The No Kill Model
I. Feral Cat TNR Program
Trap, Neuter, Release (TNR) is the only proven method for lowering the numbers of feral/community cats in an area. The traditional "catch and kill" model does not work, and only creates a vacuum for new cats to enter a territory. We believe that even though these cats are not adoptable, they should be allowed to live. TNR succeeds in lowering the population and cats can live long, happy and healthy lives after being altered. Alley Cat Advocates is one example of an agency using TNR to lower the population without killing.
II. High-Volume, Low-Cost Spay/Neuter
Low cost, high volume spay/neuter will quickly lead to fewer animals (particularly puppies, kittens, loose pets, and animals injured by cars) entering the shelter system, allowing more resources to be allocated toward saving lives.
III. Rescue Groups
An adoption or transfer to a rescue group frees up scarce cage and kennel space, reduces expenses for feeding, cleaning, killing, and improves a community's rate of lifesaving. In an environment of millions of dogs and cats killed in shelters annually, rare is the circumstance in which a rescue group should be denied an animal.
IV. Foster Care
Foster care is crucial to the No Kill Model. It is a low/zero cost way of increasing a shelter's capacity. It also improves public relations and increases a shelter's public image. It gives rescues a chance at rehabilitating sick, injured, or behaviorally challenged animals. And of course, fostering saves lives. With a foster program, the "walls of the shelter" are limitless!
V. Comprehensive Adoption Programs
Adoptions are vital to an agency's lifesaving mission. The quantity and quality of shelter adoptions is in shelter management's hands, making lifesaving a direct function of shelter policies and practice.
VI. Pet Retention
Shelters must develop innovative strategies for keeping people and their companion animals together. Surrenders can be prevented through counseling and resource referrals.
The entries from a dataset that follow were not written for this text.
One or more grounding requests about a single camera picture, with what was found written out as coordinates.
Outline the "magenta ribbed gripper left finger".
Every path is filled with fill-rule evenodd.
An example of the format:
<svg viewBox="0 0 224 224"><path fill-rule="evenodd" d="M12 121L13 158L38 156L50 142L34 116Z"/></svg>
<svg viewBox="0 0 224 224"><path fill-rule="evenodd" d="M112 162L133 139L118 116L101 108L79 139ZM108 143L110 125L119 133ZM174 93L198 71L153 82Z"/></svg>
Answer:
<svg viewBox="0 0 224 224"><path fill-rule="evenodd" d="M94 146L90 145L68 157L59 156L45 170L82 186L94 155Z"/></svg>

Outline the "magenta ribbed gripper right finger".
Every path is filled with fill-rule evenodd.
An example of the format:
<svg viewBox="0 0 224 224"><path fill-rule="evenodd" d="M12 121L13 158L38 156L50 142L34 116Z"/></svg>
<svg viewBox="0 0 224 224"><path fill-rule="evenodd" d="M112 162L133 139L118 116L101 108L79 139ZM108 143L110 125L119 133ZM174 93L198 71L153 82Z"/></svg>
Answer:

When citizens see the shelter as a place for advice and assistance, this becomes much easier.
VII. Medical and Behavior Programs
The shelter must put in place comprehensive vaccination, handling, cleaning, socialization, and care policies before animals get sick. They should also develop rehabilitative plans for those who come in sick, injured, nursing (neonates), or traumatized.
VIII. Public Relations/Community Involvement
Increasing adoptions, maximizing donations, recruiting volunteers, and partnering with community agencies comes down to one thing: increasing the shelter's exposure. Public relations and marketing are the foundation of a shelter's activities and success. To go No Kill, the shelter must be in the public eye.
Volunteers are a dedicated army of compassion and the backbone of a successful No Kill effort. There is never enough staff, never enough dollars to hire more staff, and always more needs than paid human resources. That is where volunteers come in and make the difference between success and failure. And for the animals, the difference between life and death.
X. Proactive Redemptions
One of the most overlooked areas for reducing killing in animal control shelters are lost animal reclaims. Sadly, besides having pet owners fill out a lost pet report, very little effort is made in this area of shelter operations. This is unfortunate because doing so has proven to have a significant impact on lifesaving by allowing shelters to return a large percentage of lost animals as well as garner more public support for the shelter. Shelters would be primarily shifting from passive to a more proactive approach.
XI. A Compassionate Director
A hard working, compassionate animal control or shelter director not content to regurgitate tired clichés or hide behind the myth of ?too many animals, not enough homes.? Change starts at the top, because No Kill has to be an organized, all-encompassing effort.
No Kill 2.0
In recent years, some shelters have been so successful at saving animals, they began to wonder "Why stop at saving 98%?" These shelters started to also focus on the following:
I. Palliative and Hospice Care
for animals nearing the end of their life, such as animals plagued with cancer. Caregivers, usually foster homes, dedicate themselves to providing hospice support, pain management, and assessing quality of life. The animal's will to live is honored, and the pet is kept happy and comfortable as long as it seems interested. When the time comes, the animal is humanely released from its suffering through euthanasia.
II. Sanctuary Care for "Non-Rehabilitateable" animals,
usually the rare dogs considered too aggressive to be placed in a home. A team of well-trained staff and volunteers work with these animals and give them a good quality of life in sanctuary, with plenty of appropriate stimulation and interaction for each dog.